WORK ORDER – Of the entries below, copy only those lines that contain the word "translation".
** PROVIDED MATERIAL follows **
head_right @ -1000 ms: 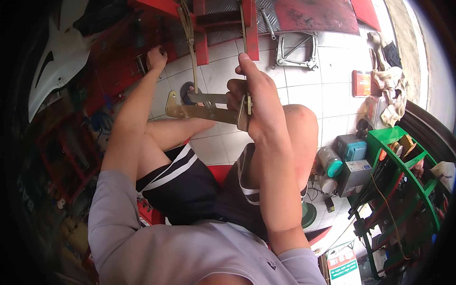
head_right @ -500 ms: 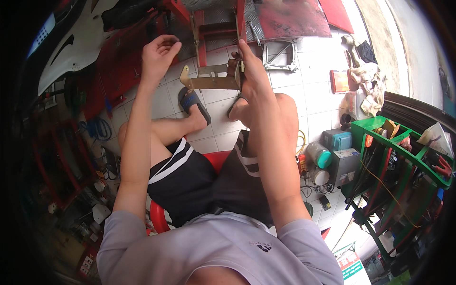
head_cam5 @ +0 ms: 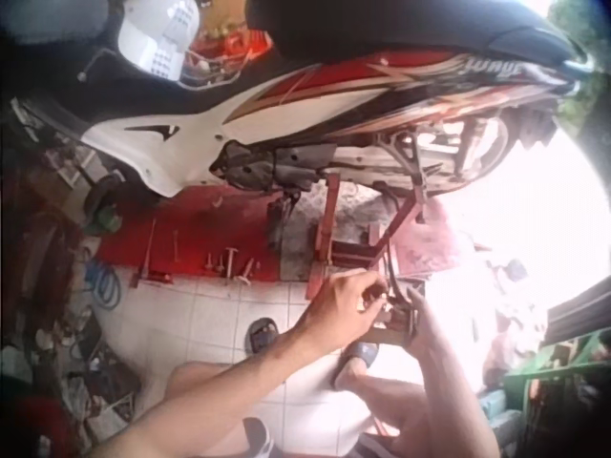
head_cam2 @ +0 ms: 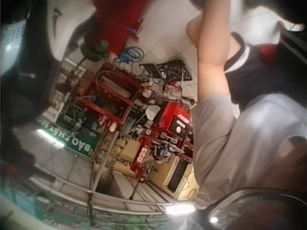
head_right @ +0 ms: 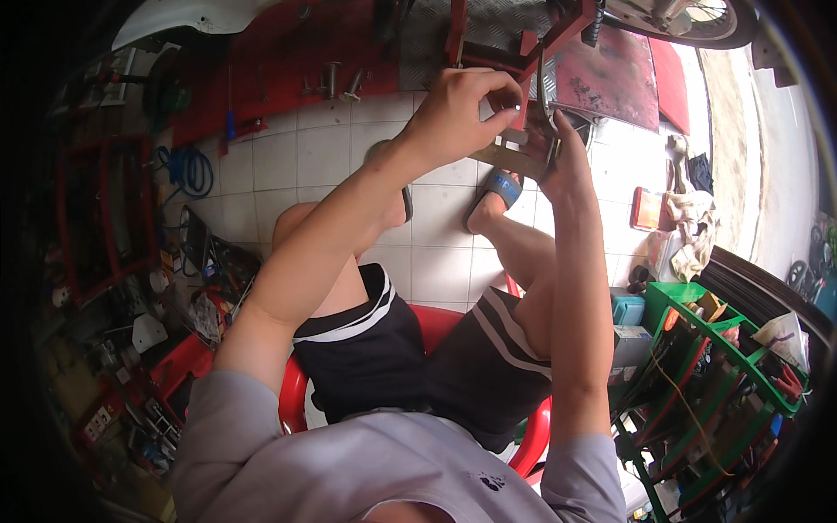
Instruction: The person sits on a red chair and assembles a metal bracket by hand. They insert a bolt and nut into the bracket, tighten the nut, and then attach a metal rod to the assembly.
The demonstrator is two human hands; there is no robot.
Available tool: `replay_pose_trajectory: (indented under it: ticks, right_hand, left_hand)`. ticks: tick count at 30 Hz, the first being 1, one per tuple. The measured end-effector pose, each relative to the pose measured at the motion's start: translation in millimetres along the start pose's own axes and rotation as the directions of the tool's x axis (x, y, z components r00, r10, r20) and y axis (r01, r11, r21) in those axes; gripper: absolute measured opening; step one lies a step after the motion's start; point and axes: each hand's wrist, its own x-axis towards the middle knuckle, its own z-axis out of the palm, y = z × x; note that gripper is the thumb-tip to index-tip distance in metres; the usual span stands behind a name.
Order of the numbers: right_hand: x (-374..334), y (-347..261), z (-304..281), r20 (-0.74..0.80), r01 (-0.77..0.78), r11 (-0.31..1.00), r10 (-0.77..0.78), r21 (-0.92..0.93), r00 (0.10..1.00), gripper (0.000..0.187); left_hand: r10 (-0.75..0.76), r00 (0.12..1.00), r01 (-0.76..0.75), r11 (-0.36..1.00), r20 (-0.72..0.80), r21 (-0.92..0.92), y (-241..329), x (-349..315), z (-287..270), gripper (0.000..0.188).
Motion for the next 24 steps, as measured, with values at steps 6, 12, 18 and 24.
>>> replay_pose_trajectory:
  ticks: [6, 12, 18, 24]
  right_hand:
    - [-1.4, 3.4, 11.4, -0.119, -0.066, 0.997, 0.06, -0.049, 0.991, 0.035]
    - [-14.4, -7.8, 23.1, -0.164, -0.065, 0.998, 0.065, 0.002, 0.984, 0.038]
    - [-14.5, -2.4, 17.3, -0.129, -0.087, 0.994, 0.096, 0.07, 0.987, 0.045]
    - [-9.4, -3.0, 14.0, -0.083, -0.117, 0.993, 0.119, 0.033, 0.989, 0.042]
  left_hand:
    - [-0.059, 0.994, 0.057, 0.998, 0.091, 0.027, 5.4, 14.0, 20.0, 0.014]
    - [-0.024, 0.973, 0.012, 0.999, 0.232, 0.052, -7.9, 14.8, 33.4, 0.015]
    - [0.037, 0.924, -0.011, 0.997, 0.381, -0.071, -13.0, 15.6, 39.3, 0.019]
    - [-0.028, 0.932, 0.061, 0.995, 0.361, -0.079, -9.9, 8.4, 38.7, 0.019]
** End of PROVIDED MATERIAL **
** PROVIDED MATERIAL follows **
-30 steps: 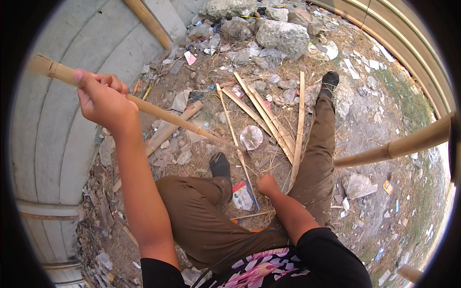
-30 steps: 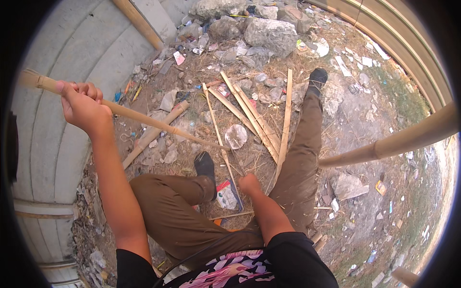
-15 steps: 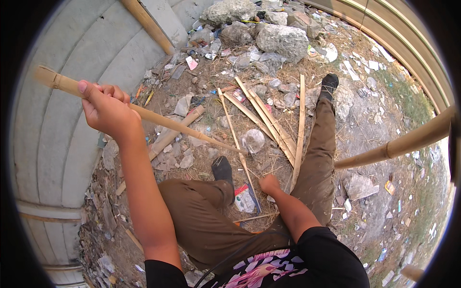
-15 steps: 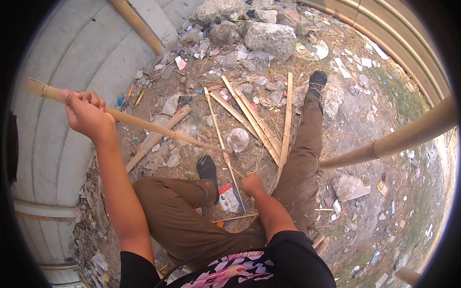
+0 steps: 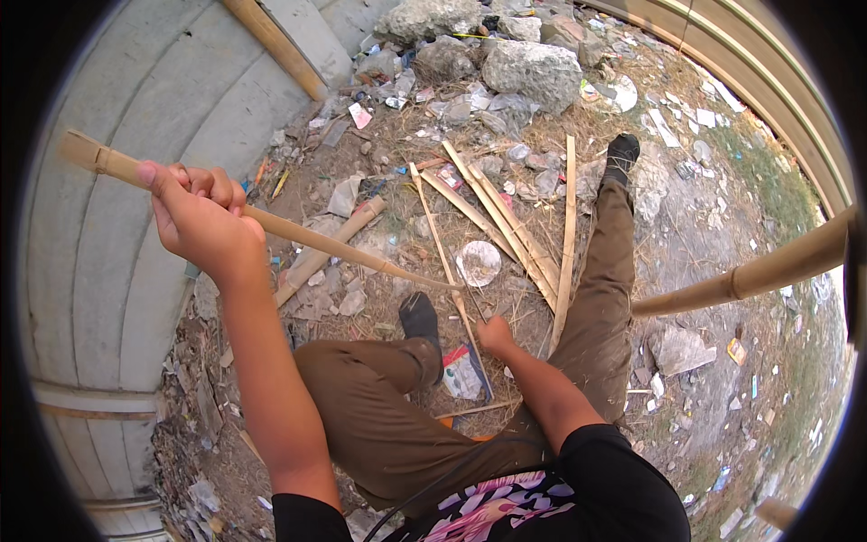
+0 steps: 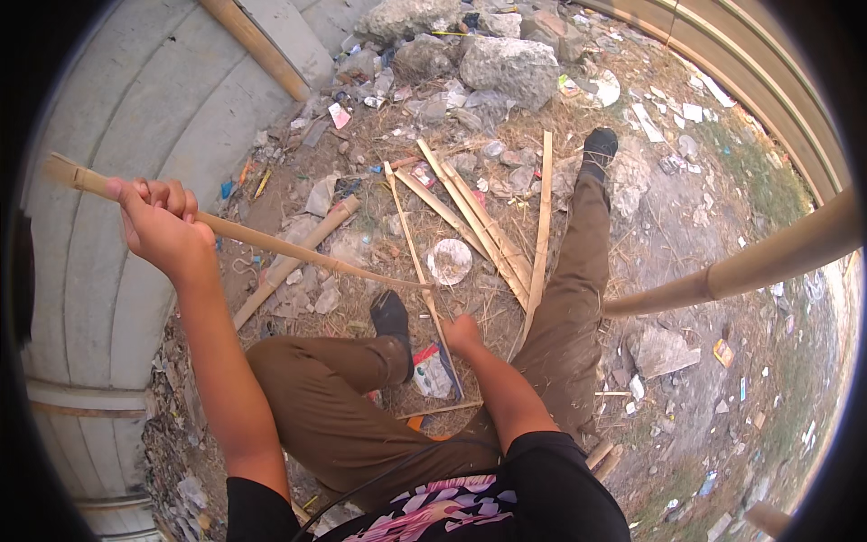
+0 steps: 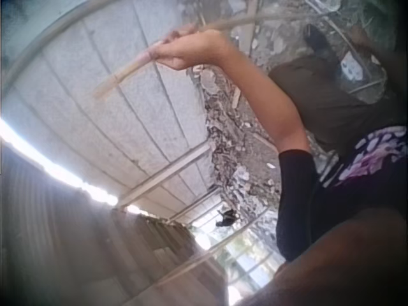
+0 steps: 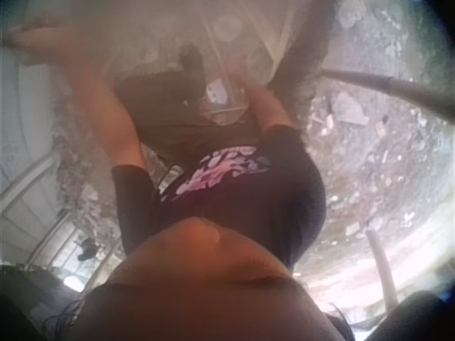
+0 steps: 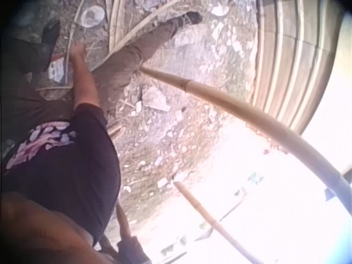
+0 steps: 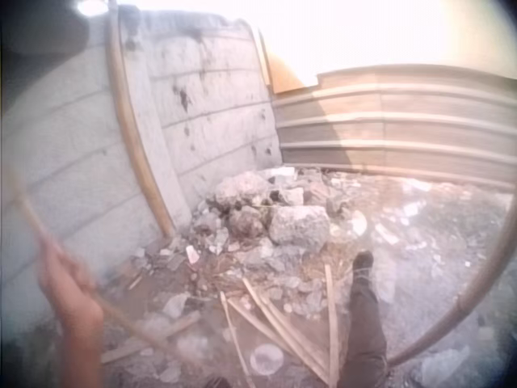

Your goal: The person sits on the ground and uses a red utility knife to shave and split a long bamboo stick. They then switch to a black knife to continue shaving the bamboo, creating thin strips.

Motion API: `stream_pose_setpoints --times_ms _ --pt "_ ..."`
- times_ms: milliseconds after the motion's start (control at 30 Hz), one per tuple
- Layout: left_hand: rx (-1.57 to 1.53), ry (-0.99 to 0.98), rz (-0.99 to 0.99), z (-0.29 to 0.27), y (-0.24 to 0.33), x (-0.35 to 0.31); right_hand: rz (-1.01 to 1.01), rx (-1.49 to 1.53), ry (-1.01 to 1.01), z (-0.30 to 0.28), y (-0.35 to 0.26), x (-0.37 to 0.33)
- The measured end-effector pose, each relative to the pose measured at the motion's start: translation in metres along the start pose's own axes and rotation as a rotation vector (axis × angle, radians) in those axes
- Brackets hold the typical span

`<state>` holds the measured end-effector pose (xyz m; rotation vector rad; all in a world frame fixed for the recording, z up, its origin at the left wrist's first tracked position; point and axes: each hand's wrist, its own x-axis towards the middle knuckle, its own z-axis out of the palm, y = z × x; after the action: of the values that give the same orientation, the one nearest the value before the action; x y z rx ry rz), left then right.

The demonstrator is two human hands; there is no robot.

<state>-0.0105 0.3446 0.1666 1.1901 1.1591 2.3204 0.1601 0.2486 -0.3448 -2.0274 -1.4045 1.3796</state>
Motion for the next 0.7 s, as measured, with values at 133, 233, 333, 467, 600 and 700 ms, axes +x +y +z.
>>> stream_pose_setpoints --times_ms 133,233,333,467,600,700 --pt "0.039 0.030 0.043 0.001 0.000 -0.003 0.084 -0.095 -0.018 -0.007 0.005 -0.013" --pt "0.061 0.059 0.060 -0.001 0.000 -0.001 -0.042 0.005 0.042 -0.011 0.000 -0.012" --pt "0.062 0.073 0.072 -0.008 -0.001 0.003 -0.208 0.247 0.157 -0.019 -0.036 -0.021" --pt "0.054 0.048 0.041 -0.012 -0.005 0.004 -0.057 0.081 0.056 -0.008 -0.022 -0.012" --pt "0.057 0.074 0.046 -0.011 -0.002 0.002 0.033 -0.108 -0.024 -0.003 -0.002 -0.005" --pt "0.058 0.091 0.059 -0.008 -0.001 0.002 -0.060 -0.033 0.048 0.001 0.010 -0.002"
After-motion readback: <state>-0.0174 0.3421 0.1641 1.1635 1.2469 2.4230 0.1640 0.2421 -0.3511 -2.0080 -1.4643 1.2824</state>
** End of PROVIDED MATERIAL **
SOLUTION FOR THIS TASK –
Available tool: `replay_pose_trajectory: (indented under it: ticks, right_hand, left_hand)`. ticks: tick count at 30 Hz, the first being 1, one per tuple. The measured end-effector pose, each relative to the pose measured at the motion's start: translation in millimetres along the start pose's own axes and rotation as the directions of the tool's x axis (x, y, z components r00, r10, r20) and y axis (r01, r11, r21) in those axes; gripper: absolute measured opening; step one lies a step after the motion's start; point and axes: each hand's wrist, its own x-axis towards the middle knuckle, its own z-axis out of the palm, y = z × x; note that gripper is the thumb-tip to index-tip distance in metres; the usual span stands behind a name.
- The measured end-effector pose, each relative to the pose measured at the motion's start: translation in metres along the start pose's own axes and rotation as a rotation vector (axis × angle, radians) in those axes

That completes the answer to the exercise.